WHAT YOU ARE ASKED TO DO:
Find the line containing "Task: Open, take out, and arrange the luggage" in the listing below. Repeat it exactly, along with each following line up to and including the one containing "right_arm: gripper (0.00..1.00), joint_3".

·····

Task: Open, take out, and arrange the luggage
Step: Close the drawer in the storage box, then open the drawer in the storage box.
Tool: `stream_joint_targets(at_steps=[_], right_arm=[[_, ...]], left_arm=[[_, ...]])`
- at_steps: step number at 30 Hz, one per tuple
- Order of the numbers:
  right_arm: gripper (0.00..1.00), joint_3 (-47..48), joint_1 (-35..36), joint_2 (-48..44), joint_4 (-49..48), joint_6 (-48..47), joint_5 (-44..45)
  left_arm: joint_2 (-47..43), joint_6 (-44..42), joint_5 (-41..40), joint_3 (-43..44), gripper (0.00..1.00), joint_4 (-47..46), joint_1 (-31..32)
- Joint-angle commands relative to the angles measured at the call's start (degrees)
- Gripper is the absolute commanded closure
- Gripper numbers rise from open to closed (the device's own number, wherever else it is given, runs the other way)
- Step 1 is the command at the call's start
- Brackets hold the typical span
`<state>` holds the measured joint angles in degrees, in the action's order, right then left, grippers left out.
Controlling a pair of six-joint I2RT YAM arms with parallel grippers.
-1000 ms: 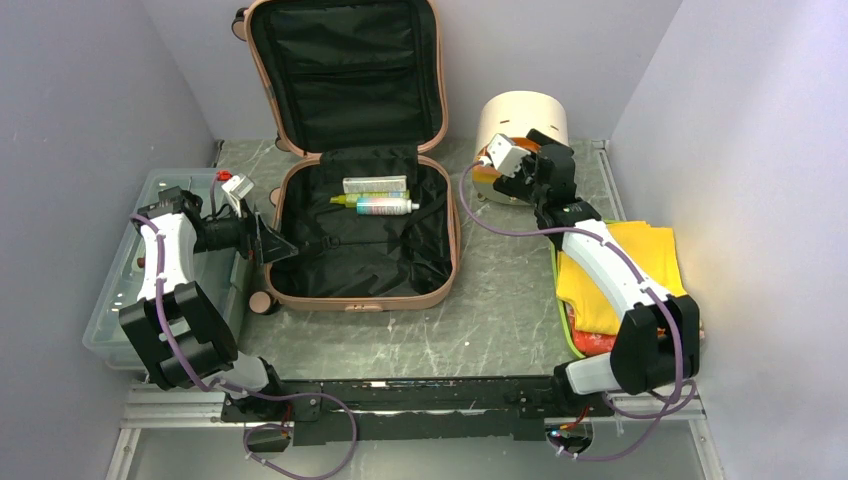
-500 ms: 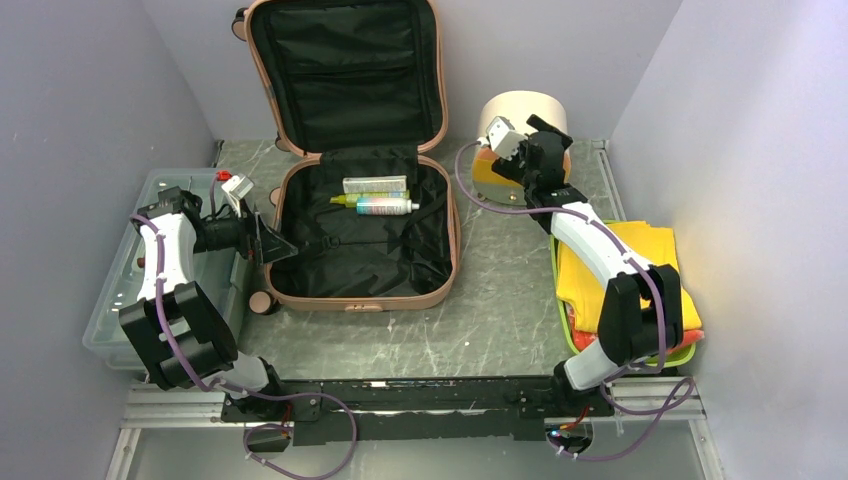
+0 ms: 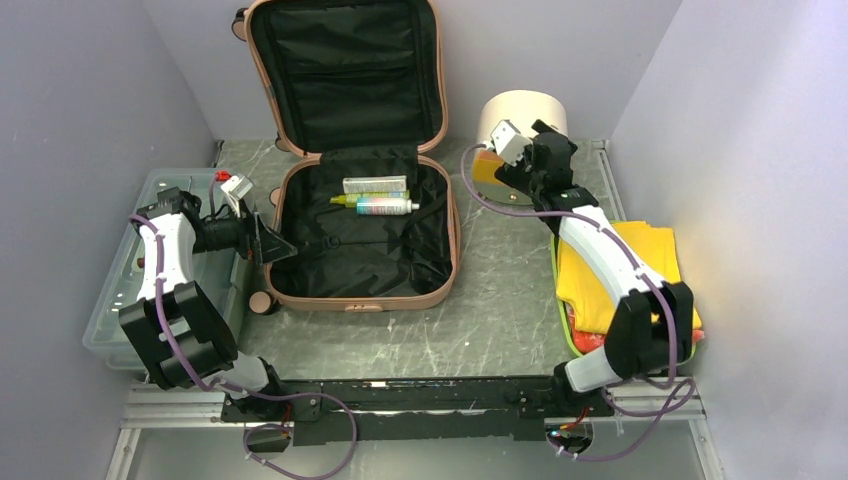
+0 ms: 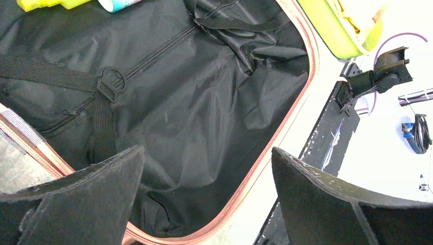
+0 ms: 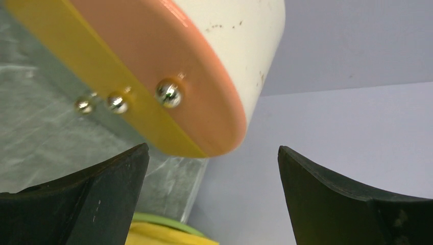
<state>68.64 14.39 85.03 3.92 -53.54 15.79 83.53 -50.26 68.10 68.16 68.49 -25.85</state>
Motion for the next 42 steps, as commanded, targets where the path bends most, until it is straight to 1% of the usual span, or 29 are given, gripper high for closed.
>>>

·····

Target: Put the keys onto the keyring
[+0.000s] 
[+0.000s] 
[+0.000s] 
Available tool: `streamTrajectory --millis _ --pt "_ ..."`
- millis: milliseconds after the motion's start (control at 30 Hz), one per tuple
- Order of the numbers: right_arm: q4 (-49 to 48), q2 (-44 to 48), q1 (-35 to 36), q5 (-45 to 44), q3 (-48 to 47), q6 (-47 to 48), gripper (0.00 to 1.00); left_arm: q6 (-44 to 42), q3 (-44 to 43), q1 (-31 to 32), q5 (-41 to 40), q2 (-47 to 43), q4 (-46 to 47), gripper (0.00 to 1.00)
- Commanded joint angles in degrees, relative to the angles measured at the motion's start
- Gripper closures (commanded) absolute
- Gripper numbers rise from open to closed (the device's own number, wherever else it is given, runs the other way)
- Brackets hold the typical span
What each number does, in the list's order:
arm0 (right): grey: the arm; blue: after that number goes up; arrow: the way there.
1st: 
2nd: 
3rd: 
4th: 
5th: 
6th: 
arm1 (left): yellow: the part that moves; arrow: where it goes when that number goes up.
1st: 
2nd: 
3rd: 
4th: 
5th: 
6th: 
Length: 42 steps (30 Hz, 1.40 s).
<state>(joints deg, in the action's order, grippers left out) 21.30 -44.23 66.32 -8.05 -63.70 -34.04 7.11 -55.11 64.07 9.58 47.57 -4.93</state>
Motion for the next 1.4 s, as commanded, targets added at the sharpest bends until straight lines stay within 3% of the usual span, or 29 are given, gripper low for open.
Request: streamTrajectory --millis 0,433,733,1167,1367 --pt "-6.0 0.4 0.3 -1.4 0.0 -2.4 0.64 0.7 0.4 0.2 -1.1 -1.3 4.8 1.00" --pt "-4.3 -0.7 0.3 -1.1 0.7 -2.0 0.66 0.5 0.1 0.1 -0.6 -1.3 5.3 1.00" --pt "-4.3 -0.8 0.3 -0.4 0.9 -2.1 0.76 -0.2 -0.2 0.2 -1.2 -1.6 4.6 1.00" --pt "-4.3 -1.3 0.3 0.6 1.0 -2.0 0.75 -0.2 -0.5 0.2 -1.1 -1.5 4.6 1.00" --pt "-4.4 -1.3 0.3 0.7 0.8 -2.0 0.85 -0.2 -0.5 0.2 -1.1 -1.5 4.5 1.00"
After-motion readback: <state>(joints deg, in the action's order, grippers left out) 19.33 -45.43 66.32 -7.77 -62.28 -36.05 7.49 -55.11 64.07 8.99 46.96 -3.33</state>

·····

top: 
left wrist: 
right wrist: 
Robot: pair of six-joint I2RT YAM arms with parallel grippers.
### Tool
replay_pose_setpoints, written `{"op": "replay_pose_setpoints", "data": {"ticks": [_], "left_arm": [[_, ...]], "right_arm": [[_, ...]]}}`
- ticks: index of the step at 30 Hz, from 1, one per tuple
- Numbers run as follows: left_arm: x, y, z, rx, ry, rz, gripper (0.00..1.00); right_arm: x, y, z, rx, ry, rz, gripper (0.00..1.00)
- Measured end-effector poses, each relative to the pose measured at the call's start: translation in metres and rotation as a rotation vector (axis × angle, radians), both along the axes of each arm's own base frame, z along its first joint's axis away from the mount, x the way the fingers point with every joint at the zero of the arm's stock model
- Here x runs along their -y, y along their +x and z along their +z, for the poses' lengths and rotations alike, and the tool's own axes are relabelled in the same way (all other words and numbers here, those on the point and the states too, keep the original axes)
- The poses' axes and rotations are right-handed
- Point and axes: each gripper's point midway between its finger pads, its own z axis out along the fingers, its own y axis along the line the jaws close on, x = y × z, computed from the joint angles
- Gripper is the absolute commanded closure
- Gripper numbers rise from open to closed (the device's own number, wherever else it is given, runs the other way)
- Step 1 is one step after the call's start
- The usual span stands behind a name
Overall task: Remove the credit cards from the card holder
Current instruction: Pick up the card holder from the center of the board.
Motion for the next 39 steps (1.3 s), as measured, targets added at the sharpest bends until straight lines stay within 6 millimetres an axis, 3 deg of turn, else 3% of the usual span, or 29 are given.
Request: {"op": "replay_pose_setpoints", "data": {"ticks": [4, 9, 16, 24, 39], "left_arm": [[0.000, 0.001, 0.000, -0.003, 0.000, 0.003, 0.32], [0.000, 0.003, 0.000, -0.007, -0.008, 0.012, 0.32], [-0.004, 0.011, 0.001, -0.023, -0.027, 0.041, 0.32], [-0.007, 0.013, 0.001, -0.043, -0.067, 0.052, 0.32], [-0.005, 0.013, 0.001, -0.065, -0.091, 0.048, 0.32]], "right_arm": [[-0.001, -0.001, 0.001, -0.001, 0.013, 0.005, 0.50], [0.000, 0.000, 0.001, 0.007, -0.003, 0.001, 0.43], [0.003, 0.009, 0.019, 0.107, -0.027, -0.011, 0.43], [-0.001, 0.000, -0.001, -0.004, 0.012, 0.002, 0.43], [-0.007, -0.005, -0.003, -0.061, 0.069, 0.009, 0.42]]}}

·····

RESPONSE:
Task: Open, take out, and arrange the luggage
Step: Close the drawer in the storage box, then open the drawer in the storage box.
Tool: `stream_joint_targets(at_steps=[_], right_arm=[[_, ...]], left_arm=[[_, ...]])`
- at_steps: step number at 30 Hz, one per tuple
- Order of the numbers:
  right_arm: gripper (0.00..1.00), joint_3 (-47..48), joint_1 (-35..36), joint_2 (-48..44), joint_4 (-49..48), joint_6 (-48..47), joint_5 (-44..45)

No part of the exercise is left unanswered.